My goal is to summit this new TSP to TF-SARG in the hope that they will run a test period and offer the training to deploying service members as an add on to the current training. It would not replace the basic PMI, Group and Zero, Qualification, or other NBC, Night fire, SRM reflexive fire training. It would simply add to the individual weapons training.

*Course overview:*

This course will be added to current training, meaning the student would have already grouped/ zeroed and qualified prior to attending. This course will be 3 day in length or 24 hours, 4 hours of classroom lecture and demonstration. Followed by 4 hours of practical exercise and muscle memory training. Then finely 2 full 8-hour days of life fire range training, where students will fire 300 to 400 rounds. 


*Course Objective:*

By the end of this course, the student will understand and be able too employ their individual M16/ M4 rifle in a stressful, combat type environment with accuracy. The student will be able to function his/ her rifle, maximizing the rifles potential. The student will be able to accurately engage threats from unusual positions, while moving and while under physical and mental stress…

*Course Learning Objectives:*

*1. Safety & Clearing (broken down like a shot gun with real world examples)*

This will cover safety and clearing during day and night operation, how to check your weapons. How to ensure your muzzle is being orientated in safe areas. Maintaining weapon safety on a battlefield. This will be done very in-depth.

*2. Loading & Reloading (to include Combat and Tactical Reloads)*

Covering all the ends in outs, styles and basic concepts.

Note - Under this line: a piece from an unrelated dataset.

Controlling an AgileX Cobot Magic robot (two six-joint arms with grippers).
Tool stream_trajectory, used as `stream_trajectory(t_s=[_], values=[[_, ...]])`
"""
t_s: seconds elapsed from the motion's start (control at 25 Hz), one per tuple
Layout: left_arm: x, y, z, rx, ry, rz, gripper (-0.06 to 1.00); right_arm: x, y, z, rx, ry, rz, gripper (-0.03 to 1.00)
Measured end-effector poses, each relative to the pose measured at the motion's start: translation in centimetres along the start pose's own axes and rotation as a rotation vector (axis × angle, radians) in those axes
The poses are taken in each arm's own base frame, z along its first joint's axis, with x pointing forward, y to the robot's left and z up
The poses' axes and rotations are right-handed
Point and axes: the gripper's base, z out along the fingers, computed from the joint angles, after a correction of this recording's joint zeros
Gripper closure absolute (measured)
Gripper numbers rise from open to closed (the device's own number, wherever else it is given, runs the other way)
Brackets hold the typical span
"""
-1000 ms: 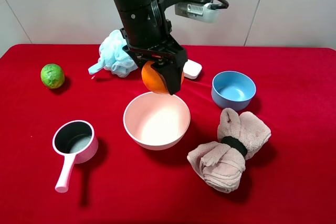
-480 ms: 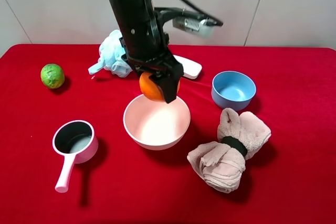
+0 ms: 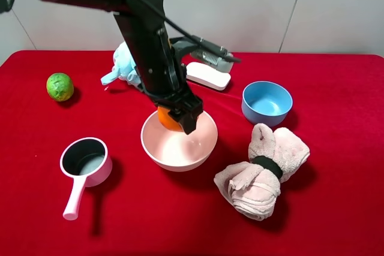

Enforced into muscle memory through heavy reputations, induced stoppages and low round counts per magazines. 

*3. Correcting a stoppage (In depth in all forms and how to reduce them)*

Getting more in-depth and a first hand look at each type of stoppage, covering how to clear each stoppage and building an assessment before action mind set.

*4. Equipment & Accessories (how to set up gear to maximize functioning)*

How to use magazine pouches to speed up magazine changes, how to set up gear for maximum move ability, testing gear in positions with magazine changes in all positions, and the proper use of a combat sling. 

*5. Human body & Kill box (where to hit to achieve a kill)*

Getting a down and dirty on how the body functions and what will make it stop, where to hit to achieve a stop or kill, frontal side and backwards looking of a target.

*6. Grip, Stance & Position (building a vice, fighters stance, and common. uncommon positions)*

How to build a lock in with gear on, making a vice, learning to maintain the vice in all positions, covering the boxer/ fighter stance

*7. Moving & Reacting (Moving while firing along with reactionary firing)*

Understanding proper movement, only moving as fast as you can accurately shoot, reactionary time, and action vz. Reaction, muscle memory and how it applies to the reactionary time.

*8. Fighting out of an attack (Building a fighter mentality, what ever it takes)*

Pushing the aggressive nature, closing the distance to achieve quality hit, fighting to a better position to shoot from, and how to achieve affective fire superiority at close range.


All lessons would be referenced to combat lessons learned and or documented research. This course would also have muscle memory physical training added to all portions of mechanical and fundamental skill sets.


*So here is where I need the help!*

I need any documentation _and/or_ comments to help perfect this course, anything and everything. Feel free to rip it apart! What needs to be taken away or added as a training objective? Altering the course over view, course objective or key objectives. What should be focused on and what should be taken out. Anything you can see that may help!


I want this to be a new standard in how we prepare our soldiers for war. I want it to be the best and brightest, through experience and knowledge. This is not another “wow look at my new course” type thing, but something that can bring our service on a higher playing field. That is why I am asking for your help, your experience and knowledge, and your criticisms…


----------



## Cabbage Head (Aug 26, 2008)

PM sent.


----------